According to Siegler, "national treatment" is what our government plans for us. He fears we will soon experience the same consequences:
At least at the level of appearance and public statement, Canada, to date, like France, has been a world leader in the fight against the automatic tendency of these multinational business (investment) concerns to undermine national culture, identity and sovereignty. That's why we don't yet have "national treatment" and do have, instead, the CRTC, a national broadcasting organization, ownership rules, subsidies and tax laws that benefit Canadian-owned cultural industries, and a cultural industries exemption in our two trade agreements, the FTA and the NAFTA... [but] notwithstanding the ongoing international announcements to the contrary, Canada is moving behind closed doors... toward the national treatment model of cultural industries...That is why, according to Siegler, in 1995 Paul Martin reclassified book publishing — labelling it an industrial activity, rather than a cultural one, so that its federal funding could be hit by the promise to cut "government funding of Canadian industry" by 60%.
Protectionist measures (the cultural industries exemptions in the FTA and NAFTA agreements) remain a "major irritant" in our trading relations with the U.S.A. Siegler says we have three years to come up with a made-in-Canada solution. But why should we care if there are Canadian ownership rules in the book trade? Newspaper editorials claim they are out-dated and unnecessary.
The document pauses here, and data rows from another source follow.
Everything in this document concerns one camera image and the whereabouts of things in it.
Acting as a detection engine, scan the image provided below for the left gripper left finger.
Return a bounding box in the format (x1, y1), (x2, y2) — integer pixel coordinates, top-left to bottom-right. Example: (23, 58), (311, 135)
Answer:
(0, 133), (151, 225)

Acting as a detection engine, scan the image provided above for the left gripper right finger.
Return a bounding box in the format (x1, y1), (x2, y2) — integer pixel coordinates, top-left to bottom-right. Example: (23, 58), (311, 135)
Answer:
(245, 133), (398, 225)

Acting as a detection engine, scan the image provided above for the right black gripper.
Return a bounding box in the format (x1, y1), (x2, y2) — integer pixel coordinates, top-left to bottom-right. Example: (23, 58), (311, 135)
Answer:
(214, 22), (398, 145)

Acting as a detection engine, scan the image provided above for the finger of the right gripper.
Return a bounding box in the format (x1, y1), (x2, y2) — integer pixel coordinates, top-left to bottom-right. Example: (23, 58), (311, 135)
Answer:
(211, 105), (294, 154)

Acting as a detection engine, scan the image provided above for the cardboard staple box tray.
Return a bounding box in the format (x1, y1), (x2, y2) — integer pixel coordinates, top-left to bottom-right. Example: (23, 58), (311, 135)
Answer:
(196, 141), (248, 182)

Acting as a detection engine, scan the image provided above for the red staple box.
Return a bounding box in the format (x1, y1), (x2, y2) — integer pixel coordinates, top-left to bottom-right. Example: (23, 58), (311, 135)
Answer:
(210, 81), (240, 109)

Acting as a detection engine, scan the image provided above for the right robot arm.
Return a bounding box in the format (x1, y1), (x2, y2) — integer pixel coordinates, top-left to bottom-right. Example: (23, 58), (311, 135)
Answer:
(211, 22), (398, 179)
Our stars, like Atwood and Berton, who got their start with small Canadian-owned presses, are now doing just fine by the multinational publishers. Just think, says Siegler, of Australia and what happened when market forces became the sole arbiter of what went to press. In the Globe and Mail ("The Aussie Writing Team," 16 September 2000), writer Sandra Martin observes that Australian literature is even less visible on university course lists than CanLit was in the 1950s and early 60s. If we want to continue to have a literature of our own, authors, publishers, booksellers, wholesalers and distributors, institutions, teachers, and policy makers must address the future of Canadian letters quickly. For Siegler the trend is clear and the time is short: address the future of Canadian letters now or never.